[Items from a dataset]
[Start of section]

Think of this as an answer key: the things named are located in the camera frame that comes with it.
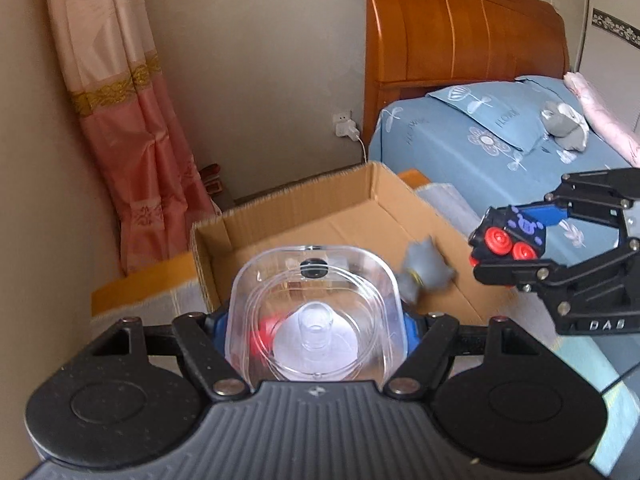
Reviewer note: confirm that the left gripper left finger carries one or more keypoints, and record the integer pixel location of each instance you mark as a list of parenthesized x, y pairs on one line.
[(210, 373)]

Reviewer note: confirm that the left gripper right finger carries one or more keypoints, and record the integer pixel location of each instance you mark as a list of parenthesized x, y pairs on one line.
[(428, 366)]

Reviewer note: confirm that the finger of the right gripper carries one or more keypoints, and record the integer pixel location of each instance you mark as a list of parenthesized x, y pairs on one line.
[(604, 197), (616, 263)]

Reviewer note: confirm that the black and red toy locomotive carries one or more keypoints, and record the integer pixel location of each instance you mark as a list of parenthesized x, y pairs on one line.
[(507, 233)]

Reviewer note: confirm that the clear plastic lidded container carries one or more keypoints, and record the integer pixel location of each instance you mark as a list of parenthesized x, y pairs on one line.
[(343, 318)]

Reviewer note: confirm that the checked green grey blanket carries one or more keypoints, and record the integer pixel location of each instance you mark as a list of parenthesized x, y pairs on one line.
[(188, 297)]

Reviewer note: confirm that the pink folded blanket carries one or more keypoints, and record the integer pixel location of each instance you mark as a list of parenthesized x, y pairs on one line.
[(601, 120)]

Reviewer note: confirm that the grey plush toy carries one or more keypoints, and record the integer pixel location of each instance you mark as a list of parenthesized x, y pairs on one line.
[(567, 127)]

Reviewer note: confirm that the wooden bench edge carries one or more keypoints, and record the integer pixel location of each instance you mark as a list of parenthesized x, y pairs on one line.
[(146, 283)]

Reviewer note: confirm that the grey cat figurine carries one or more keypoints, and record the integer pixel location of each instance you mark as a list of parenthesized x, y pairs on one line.
[(423, 269)]

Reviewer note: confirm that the blue floral pillow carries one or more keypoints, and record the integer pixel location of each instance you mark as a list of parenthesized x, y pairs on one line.
[(509, 110)]

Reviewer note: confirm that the brown cardboard box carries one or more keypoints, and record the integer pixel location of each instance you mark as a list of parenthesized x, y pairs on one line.
[(367, 207)]

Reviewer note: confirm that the blue floral bed sheet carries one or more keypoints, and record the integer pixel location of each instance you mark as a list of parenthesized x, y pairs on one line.
[(448, 147)]

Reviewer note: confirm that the wooden bed headboard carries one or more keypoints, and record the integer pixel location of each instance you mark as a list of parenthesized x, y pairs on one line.
[(414, 45)]

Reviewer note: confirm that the pink curtain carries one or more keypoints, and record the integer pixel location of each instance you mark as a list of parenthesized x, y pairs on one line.
[(112, 73)]

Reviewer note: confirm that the white wall charger plug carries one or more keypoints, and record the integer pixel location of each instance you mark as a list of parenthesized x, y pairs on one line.
[(345, 127)]

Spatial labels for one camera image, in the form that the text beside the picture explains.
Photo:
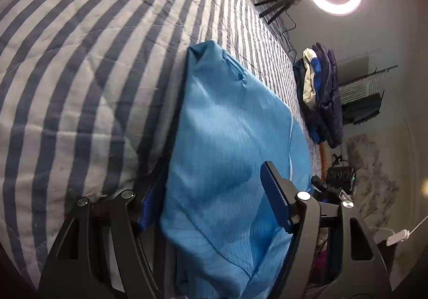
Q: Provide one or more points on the white power strip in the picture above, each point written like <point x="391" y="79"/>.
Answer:
<point x="400" y="236"/>

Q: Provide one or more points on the black clothes rack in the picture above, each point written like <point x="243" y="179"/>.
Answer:
<point x="362" y="97"/>

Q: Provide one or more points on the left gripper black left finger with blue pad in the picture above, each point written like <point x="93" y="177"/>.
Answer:
<point x="99" y="250"/>

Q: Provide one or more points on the black mini tripod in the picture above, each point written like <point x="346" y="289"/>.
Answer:
<point x="275" y="8"/>

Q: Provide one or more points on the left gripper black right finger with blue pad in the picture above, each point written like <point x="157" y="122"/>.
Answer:
<point x="331" y="254"/>

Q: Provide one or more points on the light blue zip coat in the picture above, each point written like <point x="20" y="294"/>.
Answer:
<point x="216" y="212"/>

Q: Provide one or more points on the navy puffer jacket pile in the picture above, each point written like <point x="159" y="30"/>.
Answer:
<point x="316" y="77"/>

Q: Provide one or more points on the dark hanging clothes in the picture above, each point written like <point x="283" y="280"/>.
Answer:
<point x="361" y="110"/>

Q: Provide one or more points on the blue white striped bed sheet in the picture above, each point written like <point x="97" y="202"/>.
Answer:
<point x="88" y="93"/>

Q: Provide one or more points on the white striped hanging cloth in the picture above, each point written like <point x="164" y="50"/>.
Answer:
<point x="363" y="87"/>

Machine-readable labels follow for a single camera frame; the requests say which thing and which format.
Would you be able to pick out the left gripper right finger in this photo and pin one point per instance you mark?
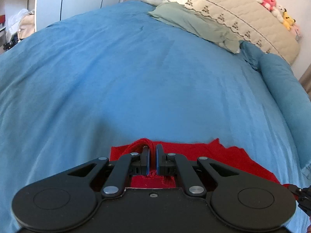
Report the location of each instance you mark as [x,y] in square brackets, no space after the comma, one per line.
[178,166]

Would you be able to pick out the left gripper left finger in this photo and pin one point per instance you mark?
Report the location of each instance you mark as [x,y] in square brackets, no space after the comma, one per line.
[125,167]

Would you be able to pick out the red knitted garment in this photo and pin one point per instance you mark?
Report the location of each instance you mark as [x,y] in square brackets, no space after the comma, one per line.
[231,156]

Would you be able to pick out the blue pillow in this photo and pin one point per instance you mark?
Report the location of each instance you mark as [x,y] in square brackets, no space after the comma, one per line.
[288,93]

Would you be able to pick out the blue bed cover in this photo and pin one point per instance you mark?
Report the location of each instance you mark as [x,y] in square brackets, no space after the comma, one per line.
[111,76]

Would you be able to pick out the pale green cloth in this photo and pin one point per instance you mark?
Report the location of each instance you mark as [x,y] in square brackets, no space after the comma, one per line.
[179,16]

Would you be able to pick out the cream embroidered quilt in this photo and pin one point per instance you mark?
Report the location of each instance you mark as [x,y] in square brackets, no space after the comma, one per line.
[250,21]

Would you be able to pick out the yellow plush toy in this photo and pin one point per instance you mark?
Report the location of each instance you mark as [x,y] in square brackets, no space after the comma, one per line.
[288,21]

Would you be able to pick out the pink plush toy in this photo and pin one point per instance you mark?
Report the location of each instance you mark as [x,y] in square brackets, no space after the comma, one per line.
[269,4]

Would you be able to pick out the white shelf unit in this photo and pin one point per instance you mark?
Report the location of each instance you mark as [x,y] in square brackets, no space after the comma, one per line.
[12,12]

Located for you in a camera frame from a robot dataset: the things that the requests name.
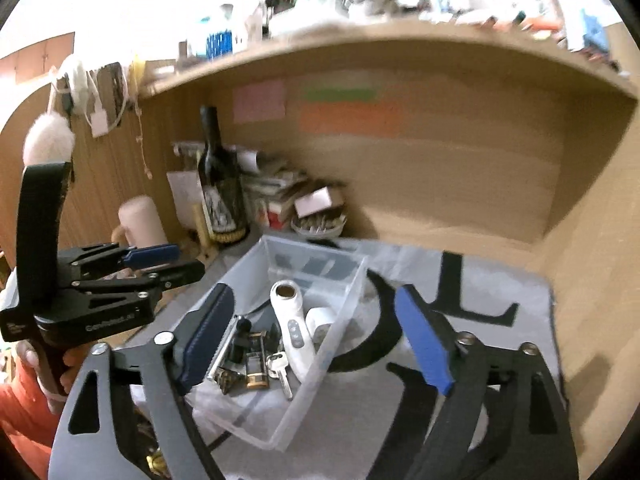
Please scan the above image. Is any small black bottle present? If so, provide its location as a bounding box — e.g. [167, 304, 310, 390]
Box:
[227, 316, 252, 364]

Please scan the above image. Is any ornate metal trinket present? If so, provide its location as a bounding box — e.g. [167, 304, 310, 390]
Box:
[214, 366, 246, 396]

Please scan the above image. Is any clear plastic storage box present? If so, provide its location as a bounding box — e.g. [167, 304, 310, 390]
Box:
[188, 236, 367, 451]

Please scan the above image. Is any white plug adapter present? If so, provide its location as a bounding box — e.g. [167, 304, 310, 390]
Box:
[305, 307, 336, 347]

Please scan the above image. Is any person's left hand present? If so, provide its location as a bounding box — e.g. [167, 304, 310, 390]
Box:
[15, 341, 93, 415]

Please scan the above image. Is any grey mat with black letters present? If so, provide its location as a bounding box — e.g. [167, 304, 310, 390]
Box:
[186, 236, 578, 479]

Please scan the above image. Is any white handheld massager device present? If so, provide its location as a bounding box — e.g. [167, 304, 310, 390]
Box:
[269, 280, 316, 382]

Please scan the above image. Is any white handwritten paper note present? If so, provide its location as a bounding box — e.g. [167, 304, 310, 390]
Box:
[166, 171, 202, 231]

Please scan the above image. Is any white fluffy pompom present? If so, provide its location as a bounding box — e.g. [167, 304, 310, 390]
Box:
[23, 112, 75, 167]

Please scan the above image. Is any dark elephant label wine bottle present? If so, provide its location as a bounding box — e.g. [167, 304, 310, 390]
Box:
[198, 106, 250, 247]

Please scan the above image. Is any stack of books and papers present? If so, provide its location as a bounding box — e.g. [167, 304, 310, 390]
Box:
[236, 148, 312, 231]

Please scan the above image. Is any white bowl of beads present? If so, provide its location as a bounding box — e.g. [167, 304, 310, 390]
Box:
[291, 214, 347, 240]

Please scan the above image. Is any rolled magazine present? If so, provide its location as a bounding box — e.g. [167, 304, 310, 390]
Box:
[171, 141, 206, 159]

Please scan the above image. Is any white card on bowl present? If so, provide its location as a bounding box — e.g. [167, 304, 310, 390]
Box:
[294, 186, 344, 218]

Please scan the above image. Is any pink sticky note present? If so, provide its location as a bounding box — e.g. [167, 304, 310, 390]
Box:
[232, 79, 286, 125]

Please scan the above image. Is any orange sticky note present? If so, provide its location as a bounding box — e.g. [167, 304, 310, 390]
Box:
[297, 101, 405, 138]

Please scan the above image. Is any green sticky note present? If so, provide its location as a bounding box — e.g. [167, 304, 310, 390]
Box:
[304, 88, 376, 103]

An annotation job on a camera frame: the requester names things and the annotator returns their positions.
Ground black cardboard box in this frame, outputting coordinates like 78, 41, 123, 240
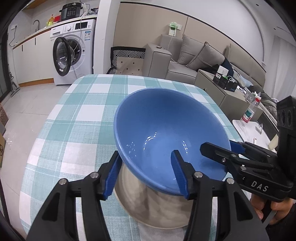
213, 73, 238, 92

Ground brown cardboard box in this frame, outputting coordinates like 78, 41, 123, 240
0, 133, 6, 167

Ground white kitchen counter cabinets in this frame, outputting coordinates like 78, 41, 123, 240
13, 16, 96, 86

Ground grey sofa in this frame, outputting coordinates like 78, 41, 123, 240
142, 35, 265, 87

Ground white charger box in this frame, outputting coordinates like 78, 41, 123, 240
217, 65, 229, 76

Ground blue bowl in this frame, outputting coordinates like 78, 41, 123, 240
114, 88, 230, 195

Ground white washing machine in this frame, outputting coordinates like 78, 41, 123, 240
50, 19, 96, 85

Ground person's right hand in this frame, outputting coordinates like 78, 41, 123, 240
250, 193, 296, 226

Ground grey side cabinet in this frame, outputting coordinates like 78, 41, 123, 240
194, 70, 249, 121

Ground black pressure cooker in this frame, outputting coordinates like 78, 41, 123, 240
59, 3, 82, 21

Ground black patterned chair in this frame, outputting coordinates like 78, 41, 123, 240
107, 46, 145, 76

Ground white marble side table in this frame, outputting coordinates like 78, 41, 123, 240
232, 120, 278, 153

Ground plastic water bottle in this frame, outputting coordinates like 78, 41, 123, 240
240, 96, 261, 124

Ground grey cushion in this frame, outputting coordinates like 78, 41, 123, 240
178, 34, 204, 65
187, 42, 225, 70

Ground yellow oil bottle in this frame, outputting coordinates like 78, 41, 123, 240
47, 15, 54, 26

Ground white power strip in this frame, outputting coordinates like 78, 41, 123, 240
169, 22, 178, 37

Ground cream plate stack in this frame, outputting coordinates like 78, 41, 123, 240
114, 165, 193, 230

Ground teal checked tablecloth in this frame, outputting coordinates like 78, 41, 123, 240
19, 74, 240, 232

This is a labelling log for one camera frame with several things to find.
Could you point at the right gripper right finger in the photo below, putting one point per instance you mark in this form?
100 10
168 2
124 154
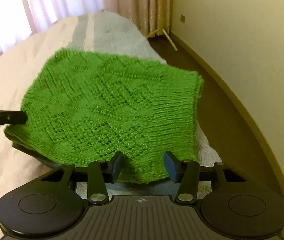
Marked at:
186 173

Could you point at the green knitted vest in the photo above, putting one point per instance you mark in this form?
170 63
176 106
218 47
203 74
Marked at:
85 106

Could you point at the wall socket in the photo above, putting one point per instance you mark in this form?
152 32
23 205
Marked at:
182 18

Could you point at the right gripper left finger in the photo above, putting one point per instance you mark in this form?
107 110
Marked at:
99 173

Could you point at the wooden stand legs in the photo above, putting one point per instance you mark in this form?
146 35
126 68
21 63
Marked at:
163 36

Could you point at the folded blue garment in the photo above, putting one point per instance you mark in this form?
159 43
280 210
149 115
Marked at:
161 187

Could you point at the grey patterned bedspread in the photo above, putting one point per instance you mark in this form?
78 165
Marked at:
103 32

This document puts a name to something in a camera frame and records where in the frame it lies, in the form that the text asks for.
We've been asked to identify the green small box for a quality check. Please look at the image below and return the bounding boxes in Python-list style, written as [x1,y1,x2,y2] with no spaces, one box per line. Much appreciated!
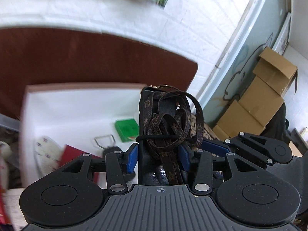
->
[114,118,139,142]

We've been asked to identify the red flat box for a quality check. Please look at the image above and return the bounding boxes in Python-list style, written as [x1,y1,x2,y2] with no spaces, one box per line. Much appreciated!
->
[58,144,104,183]

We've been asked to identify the black car key fob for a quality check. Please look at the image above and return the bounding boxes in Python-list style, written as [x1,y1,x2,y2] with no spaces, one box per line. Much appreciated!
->
[102,146,136,183]

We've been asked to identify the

[End of section]

Instructions for the task:
Give nothing except how many lines of the records include "camera".

Answer:
7